■ **Work item**
The records below hold a stretch from the line with "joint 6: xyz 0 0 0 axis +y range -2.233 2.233" through the line with "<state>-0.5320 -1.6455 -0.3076"; return exactly those lines, ends included, and nothing more.

Recorded data
▬▬▬▬▬▬

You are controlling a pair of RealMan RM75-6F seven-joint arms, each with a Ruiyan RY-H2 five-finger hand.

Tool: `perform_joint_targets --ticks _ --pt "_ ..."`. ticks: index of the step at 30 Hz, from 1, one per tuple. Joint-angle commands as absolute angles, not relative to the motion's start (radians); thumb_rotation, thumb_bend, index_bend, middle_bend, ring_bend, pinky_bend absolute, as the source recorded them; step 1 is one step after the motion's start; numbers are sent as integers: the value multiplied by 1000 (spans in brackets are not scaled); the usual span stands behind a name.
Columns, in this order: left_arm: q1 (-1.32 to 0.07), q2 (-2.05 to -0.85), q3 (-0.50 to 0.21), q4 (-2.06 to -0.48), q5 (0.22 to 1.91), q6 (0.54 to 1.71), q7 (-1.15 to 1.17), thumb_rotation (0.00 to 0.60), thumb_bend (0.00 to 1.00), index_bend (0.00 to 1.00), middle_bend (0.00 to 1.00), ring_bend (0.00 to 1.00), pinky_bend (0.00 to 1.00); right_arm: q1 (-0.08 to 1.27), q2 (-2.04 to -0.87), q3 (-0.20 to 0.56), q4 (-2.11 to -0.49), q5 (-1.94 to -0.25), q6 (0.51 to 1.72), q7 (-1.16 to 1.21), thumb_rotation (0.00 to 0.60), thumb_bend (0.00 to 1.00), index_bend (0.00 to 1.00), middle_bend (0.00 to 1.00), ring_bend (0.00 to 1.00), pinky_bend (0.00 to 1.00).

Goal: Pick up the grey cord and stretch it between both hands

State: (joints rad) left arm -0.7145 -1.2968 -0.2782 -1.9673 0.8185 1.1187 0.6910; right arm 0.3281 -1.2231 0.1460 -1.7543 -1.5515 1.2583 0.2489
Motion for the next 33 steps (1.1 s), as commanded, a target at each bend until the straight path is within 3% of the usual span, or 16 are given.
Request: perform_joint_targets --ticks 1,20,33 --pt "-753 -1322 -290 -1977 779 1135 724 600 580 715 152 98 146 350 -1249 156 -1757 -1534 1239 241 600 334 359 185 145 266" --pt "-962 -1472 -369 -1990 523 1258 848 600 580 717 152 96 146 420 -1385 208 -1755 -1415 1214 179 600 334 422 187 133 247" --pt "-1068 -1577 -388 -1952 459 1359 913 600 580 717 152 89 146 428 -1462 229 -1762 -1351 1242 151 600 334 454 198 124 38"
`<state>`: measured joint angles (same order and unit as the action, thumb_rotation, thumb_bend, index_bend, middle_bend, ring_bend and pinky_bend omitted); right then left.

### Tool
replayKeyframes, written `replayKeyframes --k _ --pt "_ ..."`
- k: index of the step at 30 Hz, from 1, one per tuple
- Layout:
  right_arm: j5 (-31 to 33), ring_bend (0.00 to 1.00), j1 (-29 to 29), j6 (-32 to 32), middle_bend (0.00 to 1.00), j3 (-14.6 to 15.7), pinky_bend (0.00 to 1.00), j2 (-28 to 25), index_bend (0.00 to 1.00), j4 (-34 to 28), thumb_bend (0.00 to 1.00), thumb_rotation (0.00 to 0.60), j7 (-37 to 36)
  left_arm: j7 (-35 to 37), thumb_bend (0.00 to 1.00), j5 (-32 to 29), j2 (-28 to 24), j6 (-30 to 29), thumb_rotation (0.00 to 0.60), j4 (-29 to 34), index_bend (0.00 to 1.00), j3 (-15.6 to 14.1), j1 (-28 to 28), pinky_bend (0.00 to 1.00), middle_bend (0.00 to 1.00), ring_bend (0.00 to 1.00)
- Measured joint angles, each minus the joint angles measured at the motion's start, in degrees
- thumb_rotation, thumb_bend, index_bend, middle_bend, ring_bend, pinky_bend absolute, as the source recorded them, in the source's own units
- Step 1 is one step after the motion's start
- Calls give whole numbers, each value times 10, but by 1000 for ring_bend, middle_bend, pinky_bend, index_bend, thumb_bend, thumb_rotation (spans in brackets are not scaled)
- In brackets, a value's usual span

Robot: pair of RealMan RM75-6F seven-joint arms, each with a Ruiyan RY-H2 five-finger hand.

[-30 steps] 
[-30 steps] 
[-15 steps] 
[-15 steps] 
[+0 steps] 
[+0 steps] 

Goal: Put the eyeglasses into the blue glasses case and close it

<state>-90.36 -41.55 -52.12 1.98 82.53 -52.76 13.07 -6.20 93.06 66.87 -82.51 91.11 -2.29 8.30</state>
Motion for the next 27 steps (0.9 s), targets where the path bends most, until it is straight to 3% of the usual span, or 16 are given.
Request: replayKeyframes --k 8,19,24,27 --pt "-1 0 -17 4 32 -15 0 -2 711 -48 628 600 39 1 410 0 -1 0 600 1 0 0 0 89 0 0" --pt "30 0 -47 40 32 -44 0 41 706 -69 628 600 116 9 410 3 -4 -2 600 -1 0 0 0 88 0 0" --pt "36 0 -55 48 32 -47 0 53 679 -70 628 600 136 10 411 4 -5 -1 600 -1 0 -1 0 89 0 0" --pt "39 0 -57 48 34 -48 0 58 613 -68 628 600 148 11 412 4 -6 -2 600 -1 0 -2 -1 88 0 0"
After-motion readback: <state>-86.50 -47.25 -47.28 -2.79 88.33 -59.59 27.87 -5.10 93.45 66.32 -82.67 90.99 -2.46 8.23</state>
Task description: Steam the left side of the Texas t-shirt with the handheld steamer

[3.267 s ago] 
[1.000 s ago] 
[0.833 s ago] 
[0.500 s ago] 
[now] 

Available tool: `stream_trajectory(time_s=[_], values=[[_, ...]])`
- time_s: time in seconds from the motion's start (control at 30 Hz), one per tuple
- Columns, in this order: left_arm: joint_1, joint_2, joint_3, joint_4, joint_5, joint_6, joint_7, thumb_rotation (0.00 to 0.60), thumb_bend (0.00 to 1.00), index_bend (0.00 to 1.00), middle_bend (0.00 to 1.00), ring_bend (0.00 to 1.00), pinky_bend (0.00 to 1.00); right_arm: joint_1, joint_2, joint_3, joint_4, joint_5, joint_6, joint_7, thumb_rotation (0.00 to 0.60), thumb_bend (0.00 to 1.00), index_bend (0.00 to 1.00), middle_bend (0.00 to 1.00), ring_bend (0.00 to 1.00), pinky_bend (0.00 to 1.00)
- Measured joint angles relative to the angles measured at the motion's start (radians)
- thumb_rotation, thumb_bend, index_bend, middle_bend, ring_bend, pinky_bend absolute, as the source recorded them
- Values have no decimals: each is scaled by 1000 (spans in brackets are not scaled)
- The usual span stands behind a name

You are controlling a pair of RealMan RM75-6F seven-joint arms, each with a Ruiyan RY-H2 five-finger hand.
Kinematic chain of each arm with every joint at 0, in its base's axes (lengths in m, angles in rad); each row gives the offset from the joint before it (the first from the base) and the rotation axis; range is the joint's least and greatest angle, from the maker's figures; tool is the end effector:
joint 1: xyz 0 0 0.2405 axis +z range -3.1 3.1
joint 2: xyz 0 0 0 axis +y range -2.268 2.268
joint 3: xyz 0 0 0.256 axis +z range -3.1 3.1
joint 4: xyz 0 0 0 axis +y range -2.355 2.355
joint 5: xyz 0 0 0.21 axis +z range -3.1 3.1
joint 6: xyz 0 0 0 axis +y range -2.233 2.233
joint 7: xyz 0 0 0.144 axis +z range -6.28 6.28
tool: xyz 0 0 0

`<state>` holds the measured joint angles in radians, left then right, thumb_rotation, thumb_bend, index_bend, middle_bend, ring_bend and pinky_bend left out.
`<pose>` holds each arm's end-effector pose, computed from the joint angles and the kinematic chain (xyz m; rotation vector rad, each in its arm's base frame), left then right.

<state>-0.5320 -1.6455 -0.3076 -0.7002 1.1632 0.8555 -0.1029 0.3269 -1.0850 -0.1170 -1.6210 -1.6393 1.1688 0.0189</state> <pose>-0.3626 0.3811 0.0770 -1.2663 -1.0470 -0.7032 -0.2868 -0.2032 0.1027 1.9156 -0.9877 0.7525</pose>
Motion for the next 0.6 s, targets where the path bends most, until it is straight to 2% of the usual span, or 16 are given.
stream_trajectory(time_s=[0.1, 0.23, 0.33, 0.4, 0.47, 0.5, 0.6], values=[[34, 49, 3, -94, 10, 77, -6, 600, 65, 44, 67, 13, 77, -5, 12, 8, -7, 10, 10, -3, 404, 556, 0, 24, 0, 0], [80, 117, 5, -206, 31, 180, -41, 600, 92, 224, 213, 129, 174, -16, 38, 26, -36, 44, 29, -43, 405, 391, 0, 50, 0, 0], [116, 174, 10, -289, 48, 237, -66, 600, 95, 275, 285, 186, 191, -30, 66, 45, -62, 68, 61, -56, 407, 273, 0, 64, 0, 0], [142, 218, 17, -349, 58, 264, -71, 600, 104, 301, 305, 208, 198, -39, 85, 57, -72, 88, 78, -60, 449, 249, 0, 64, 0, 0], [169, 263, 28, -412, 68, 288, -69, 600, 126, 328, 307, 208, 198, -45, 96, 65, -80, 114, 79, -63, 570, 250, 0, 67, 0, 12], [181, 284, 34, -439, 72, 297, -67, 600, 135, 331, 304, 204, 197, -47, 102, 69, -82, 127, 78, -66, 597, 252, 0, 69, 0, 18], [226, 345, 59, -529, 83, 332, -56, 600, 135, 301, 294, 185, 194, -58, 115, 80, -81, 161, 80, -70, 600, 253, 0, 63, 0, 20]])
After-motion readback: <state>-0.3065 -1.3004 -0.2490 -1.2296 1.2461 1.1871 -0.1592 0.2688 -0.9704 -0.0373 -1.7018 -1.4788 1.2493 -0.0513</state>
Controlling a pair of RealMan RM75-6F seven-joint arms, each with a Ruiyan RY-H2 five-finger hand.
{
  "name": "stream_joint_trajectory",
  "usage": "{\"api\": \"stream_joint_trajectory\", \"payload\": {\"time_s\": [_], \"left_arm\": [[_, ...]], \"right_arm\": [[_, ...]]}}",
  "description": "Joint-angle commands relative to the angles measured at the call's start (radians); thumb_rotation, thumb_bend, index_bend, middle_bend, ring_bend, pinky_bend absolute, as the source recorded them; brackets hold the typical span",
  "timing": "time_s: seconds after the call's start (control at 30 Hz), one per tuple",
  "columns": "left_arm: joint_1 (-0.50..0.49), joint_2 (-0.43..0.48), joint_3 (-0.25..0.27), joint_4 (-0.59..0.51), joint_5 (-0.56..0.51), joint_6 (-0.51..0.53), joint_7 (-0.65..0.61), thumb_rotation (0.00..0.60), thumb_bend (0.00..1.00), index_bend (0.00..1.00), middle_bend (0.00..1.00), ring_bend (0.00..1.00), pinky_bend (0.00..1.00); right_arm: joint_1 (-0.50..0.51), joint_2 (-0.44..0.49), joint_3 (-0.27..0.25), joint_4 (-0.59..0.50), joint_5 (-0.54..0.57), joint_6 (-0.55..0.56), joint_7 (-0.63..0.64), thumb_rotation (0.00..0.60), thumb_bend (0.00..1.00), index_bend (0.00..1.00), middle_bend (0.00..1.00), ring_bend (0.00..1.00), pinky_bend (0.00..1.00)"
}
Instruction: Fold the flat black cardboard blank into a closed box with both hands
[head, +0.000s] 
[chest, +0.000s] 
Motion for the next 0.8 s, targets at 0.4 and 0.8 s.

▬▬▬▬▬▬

■ **Answer below**
joint 6: xyz 0 0 0 axis +y range -2.233 2.233
joint 7: xyz 0 0 0.144 axis +z range -6.28 6.28
tool: xyz 0 0 0

`<state>` holds the measured joint angles in radians, left then right, thumb_rotation, thumb_bend, index_bend, middle_bend, ring_bend and pinky_bend left out.
`<pose>` holds each arm's end-effector pose, computed from the joint angles and the kinematic chain (xyz m; rotation vector rad, each in its arm's base frame), left then right.

<state>-0.5320 -1.6455 -0.3076 -0.7002 1.1632 0.8555 -0.1029 0.3269 -1.0850 -0.1170 -1.6210 -1.6393 1.1688 0.0189</state> <pose>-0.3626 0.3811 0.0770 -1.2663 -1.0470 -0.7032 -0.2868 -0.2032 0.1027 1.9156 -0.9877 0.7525</pose>

The output requires nothing else.